La Habana.  La nueva ley de Inversión Extranjera que promueve el Gobierno cubano no significará "la venta del país ni un retorno al pasado", según trascendió en un debate parlamentario sobre el documento, del cual informó este miércoles el diario oficial Granma.

De acuerdo con el periódico, diputados de tres provincias se reunieron con el ministro de Comercio Exterior e Inversión Extranjera, Rodrigo Malmierca, y resaltaron "la certeza de que las modificaciones que se introducen en el Anteproyecto de Ley para la Inversión Extranjera en modo alguno significarán la venta del país ni un retorno al pasado".

La reunión tuvo lugar en la ciudad de Camagüey (unos 550 kilómetros al este de La Habana) para analizar el documento que será presentado próximamente a la Asamblea Nacional, en una sesión prevista para este mes, aunque no ha sido anunciada una fecha concreta.

El rotativo señaló que los parlamentarios "coincidieron", además, en que la nueva ley "está en plena sintonía" con el proceso de ajustes económicos que impulsa el Gobierno de Raúl Castro para "actualizar" el socialismo cubano y enfrentar la crisis económica que arrastra el país.

Al presentar detalles en la reunión sobre el contenido de la ley, el ministro de Comercio Exterior e Inversión Extranjera aseguró que "lejos de significar un retroceso, ofrece mayores garantías e incentivos a la inversión extranjera y asegura que la atracción de capital contribuya de manera eficaz a los objetivos del desarrollo sostenible y a la recuperación de la economía nacional".
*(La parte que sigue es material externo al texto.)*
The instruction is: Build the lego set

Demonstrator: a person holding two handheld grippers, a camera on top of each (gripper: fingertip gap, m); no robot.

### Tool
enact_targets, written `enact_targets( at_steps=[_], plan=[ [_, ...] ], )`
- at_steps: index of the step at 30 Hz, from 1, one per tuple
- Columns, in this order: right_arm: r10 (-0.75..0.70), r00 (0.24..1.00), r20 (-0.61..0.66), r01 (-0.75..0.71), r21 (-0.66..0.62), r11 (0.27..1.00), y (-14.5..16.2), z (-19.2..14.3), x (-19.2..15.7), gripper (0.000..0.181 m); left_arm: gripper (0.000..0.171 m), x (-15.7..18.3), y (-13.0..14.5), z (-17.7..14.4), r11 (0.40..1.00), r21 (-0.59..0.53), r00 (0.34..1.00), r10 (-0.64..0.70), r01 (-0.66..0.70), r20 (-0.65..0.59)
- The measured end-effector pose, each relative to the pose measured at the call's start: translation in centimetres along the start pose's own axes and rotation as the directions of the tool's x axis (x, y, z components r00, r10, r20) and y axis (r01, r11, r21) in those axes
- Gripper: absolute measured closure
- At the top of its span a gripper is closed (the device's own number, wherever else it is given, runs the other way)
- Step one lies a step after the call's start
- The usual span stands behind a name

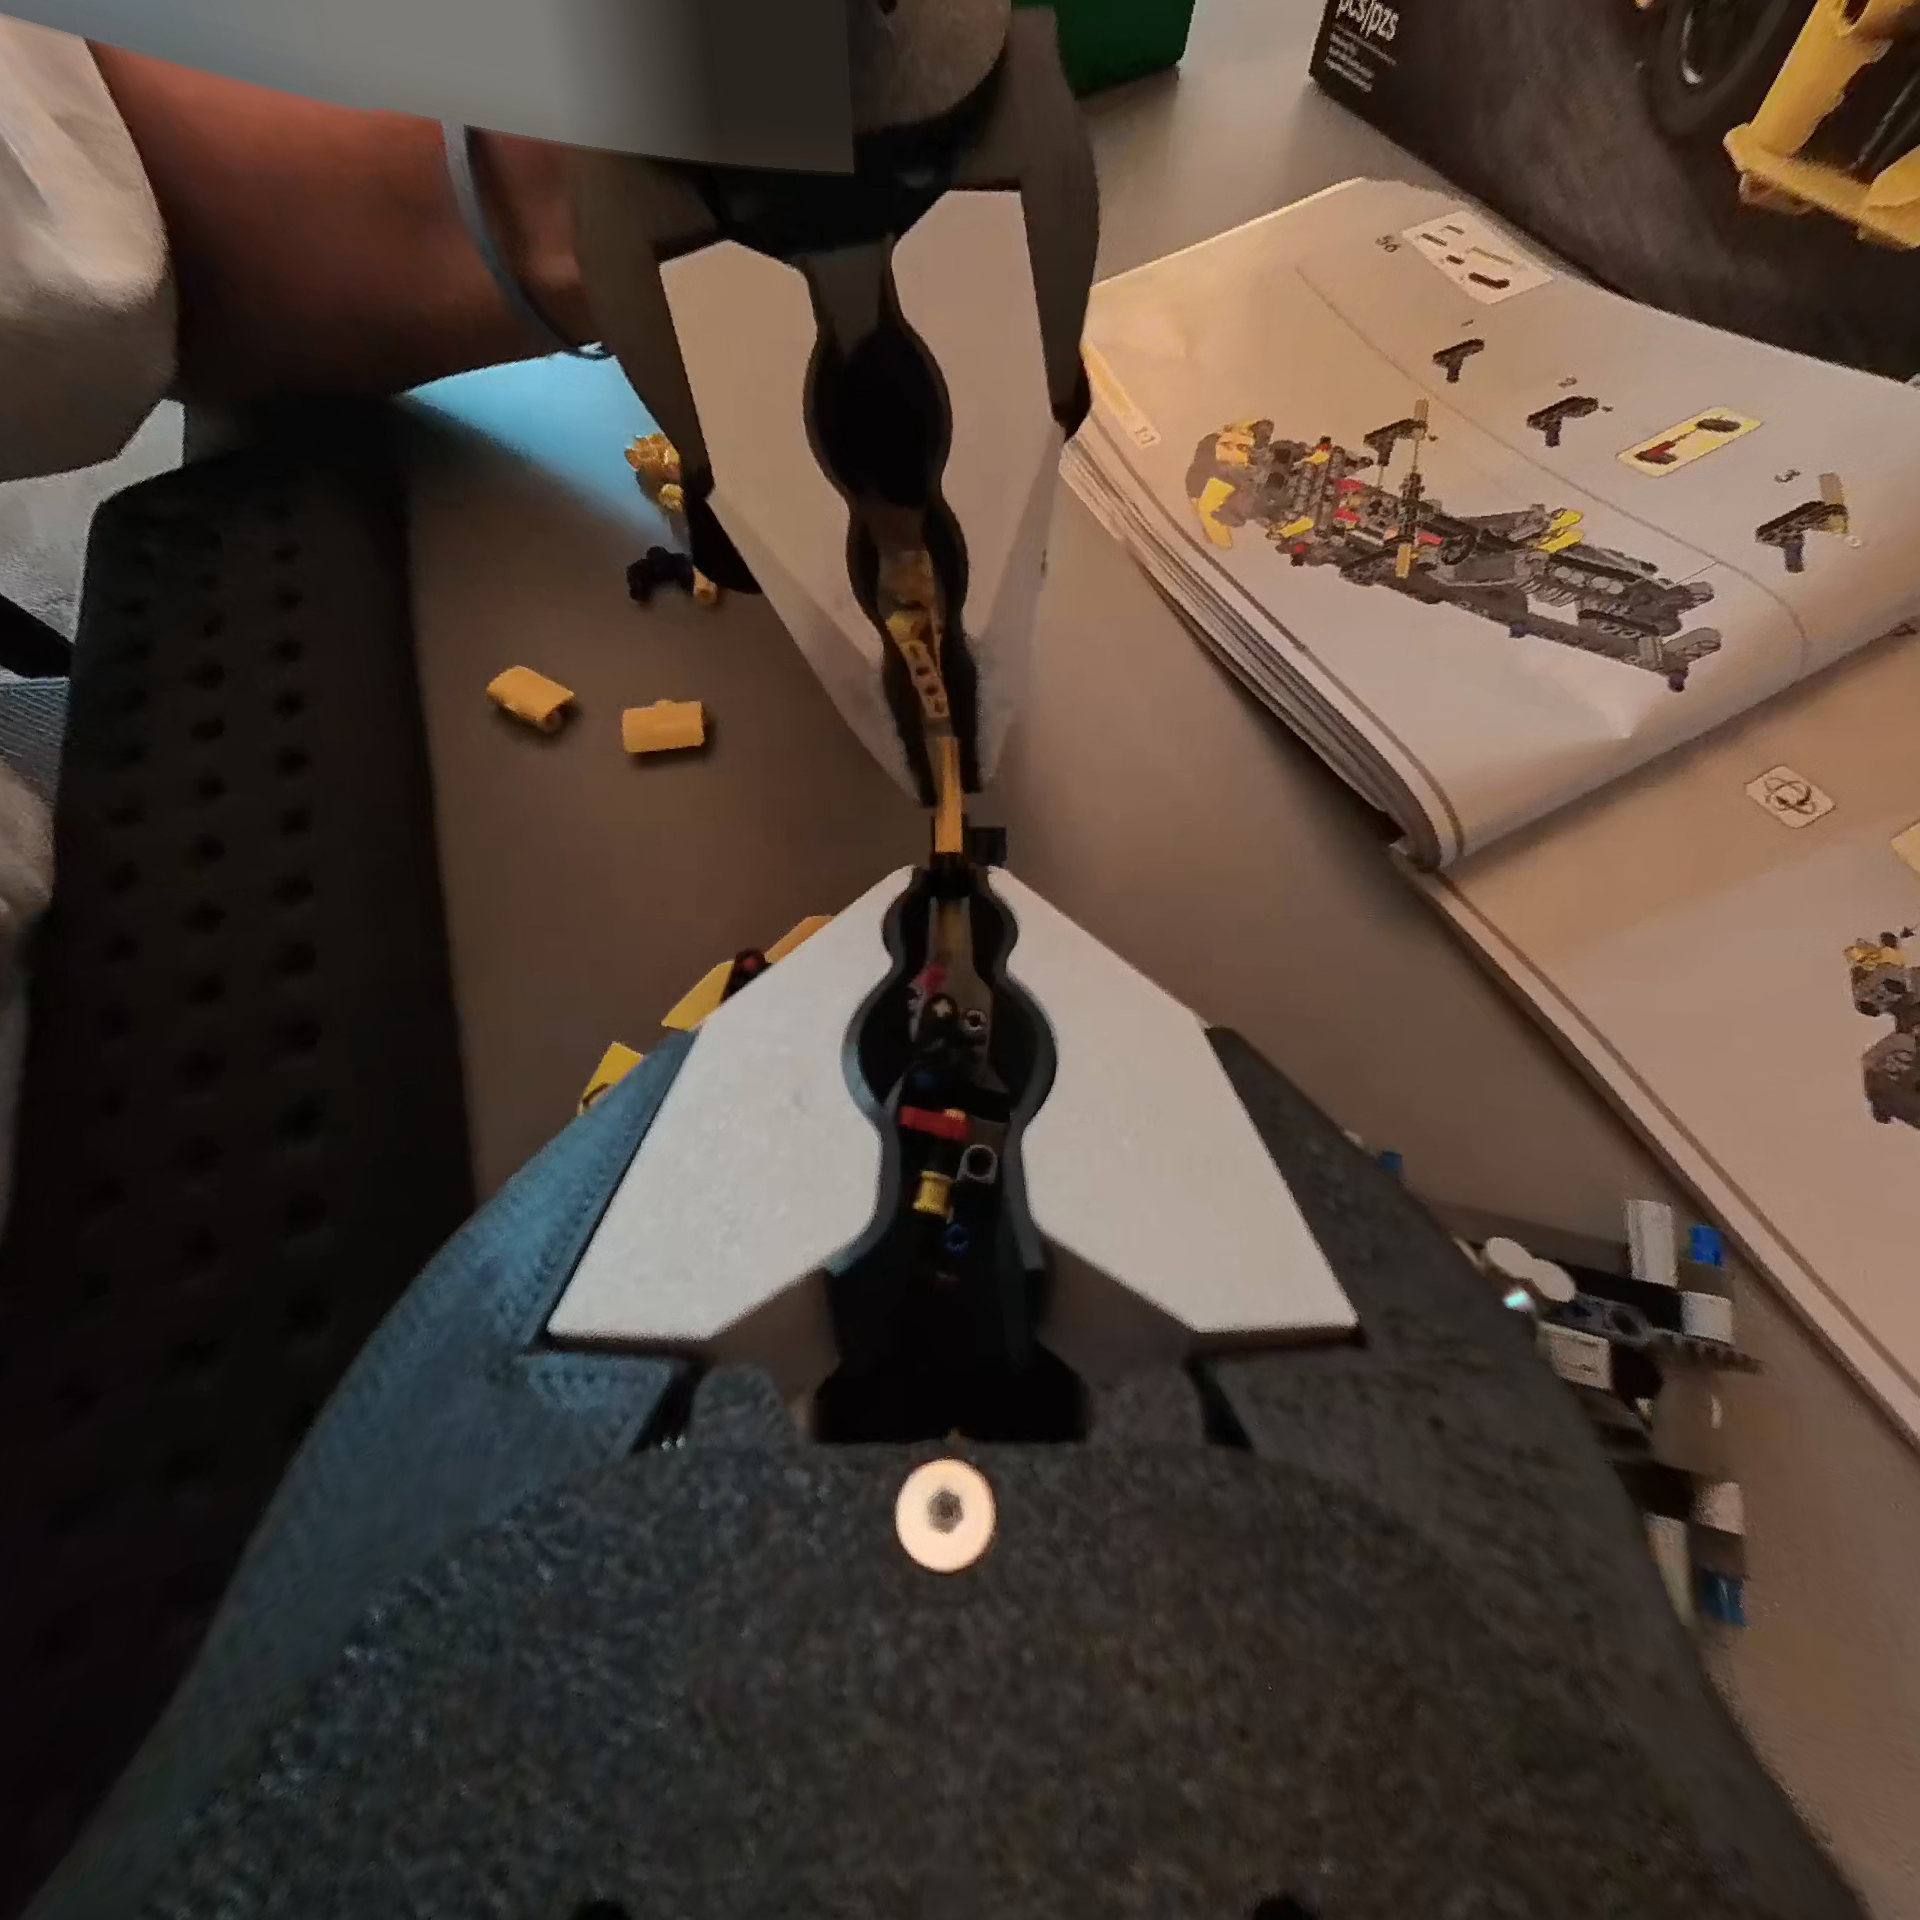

Malmierca reiteró que esos objetivos tienen "connotación estratégica" para Cuba, y subrayó la importancia de "fortalecer el prestigio financiero del país, diversificar las relaciones económicas internacionales y ganar la confianza de los inversionistas con un clima de transparencia, reglas claras e incentivos".

La nueva ley de Inversión Extranjera modificará la vigente desde 1995 con el objetivo de adecuarse a las reformas del Gobierno, que contemplan "continuar propiciando" la participación de capital extranjero en la isla "como complemento del esfuerzo inversionista nacional en aquellas actividades que sean de interés del país".

Aunque Cuba comenzó a abrirse a las inversiones extranjeras desde mediados de la década de los años ochenta del siglo pasado, fue en los noventa que impulsó esa opción a partir de la crisis económica generada por el colapso del bloque socialista.

Actualmente, el país caribeño busca atraer capitales extranjeros y desarrolla proyectos como la recién creada Zona Especial de Desarrollo del puerto de Mariel, considerada la más importante obra de desarrollo que se ejecuta en su territorio.